# My dog is becoming scared to go outside at night.



## tacotta (Sep 9, 2007)

When i take my little 6 month yorkie outside at night to go to the bathroom she is unusually scared. This is a recent change.

I live in an apartment complex so there are always cars going by and we have lots of lizards and frogs b/c its Florida.

Her becoming timid is a problem for her personality and also a problem for me in that she takes much longer to find a place to do her business. My apartment complex also has lots of mosquitoes. My wife attracts mosquitoes b/c of her thin skin, so its especially bad for her.

What can i do to help my little Grace not be so scared of the outdoors at night?


----------



## Durbkat (Jun 26, 2007)

Take her in a lighted areas or you can ease her into in by taking her out when it starts to get dark.


----------



## Renoman (Mar 20, 2007)

Did something happen when she was outside that would have scared her?

Is there a wildlife problem around your complex? Does puppy sense something that you might not be aware is lurking out there? 

I know that my guys will feed off of my reaction to a situation. Could that the case here? Is there a reason you or your wife would be uncomfortable taking the dog out at night? 

Is she nervous because she feels you're hurrying her to take care of business? You said it takes her longer to find a spot.. does that make you anxious, are you trying to force her to hurry? Knowing that she's going to be stressed would make her not anxious to go out. 

There are so many reasons she may be behaving the way she is. My first suggestion would be to stop, take a deep breath and think about your reactions when you're outside with her. 

If going outside is going to continue to be an issue for your pup, consider litter box training her.


----------



## Lightwingcreations (May 7, 2007)

Pups also go through a couple of fear stages. To read about it you can go to the link below and scroll down to the 6-18 months = Adolescense. You'll find it under the Second Fear Impact Period. I wouldn't make a big deal out of anything that scares her as that could create some problems(being demonstrative, like baby talking her and picking her up). You want to reassure her, like telling her she's a good girl, and redirect her attention to something else like a toy or giving her a command.
I also agree with everything Renoman said.

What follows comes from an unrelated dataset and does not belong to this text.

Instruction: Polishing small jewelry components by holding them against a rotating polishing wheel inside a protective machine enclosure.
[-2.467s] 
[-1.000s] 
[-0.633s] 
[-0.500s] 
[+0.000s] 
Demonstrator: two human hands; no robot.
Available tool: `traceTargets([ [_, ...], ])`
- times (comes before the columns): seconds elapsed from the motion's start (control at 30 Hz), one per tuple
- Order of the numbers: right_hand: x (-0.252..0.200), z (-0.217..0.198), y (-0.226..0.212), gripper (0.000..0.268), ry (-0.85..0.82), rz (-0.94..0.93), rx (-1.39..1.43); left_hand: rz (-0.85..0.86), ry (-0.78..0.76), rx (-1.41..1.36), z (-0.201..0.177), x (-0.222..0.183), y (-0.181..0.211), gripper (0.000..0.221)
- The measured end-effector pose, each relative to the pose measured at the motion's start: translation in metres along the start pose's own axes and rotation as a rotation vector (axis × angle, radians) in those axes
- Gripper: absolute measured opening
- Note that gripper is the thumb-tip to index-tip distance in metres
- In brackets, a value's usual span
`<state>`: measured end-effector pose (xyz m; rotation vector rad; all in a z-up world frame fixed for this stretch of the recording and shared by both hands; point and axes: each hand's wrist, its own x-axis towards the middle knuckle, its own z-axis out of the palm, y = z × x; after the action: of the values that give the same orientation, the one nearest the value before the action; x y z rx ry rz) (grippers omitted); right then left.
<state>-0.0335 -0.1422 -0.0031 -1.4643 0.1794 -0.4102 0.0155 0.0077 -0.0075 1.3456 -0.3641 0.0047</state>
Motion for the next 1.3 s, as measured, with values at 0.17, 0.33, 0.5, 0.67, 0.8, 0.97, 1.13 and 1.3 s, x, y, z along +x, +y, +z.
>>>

http://www.spcahouston.org/images/SPCAHouston/Heidi/StagesOfPuppyBehavior.pdf


----------



## Ginny01OT (Dec 3, 2006)

Maybe her night vision isn't so great, try bringing a flashlight to light up the area where she is walking.


----------



## Vinnysgirl (Sep 5, 2007)

I was going to suggest trying a flash light as well. That might help her feel a bit more secure being able to see better. 

Good luck!


----------



## CustomDogFigurines (Sep 10, 2007)

I never bring my dog walk outside at night, because I scare to go outside at night!!


----------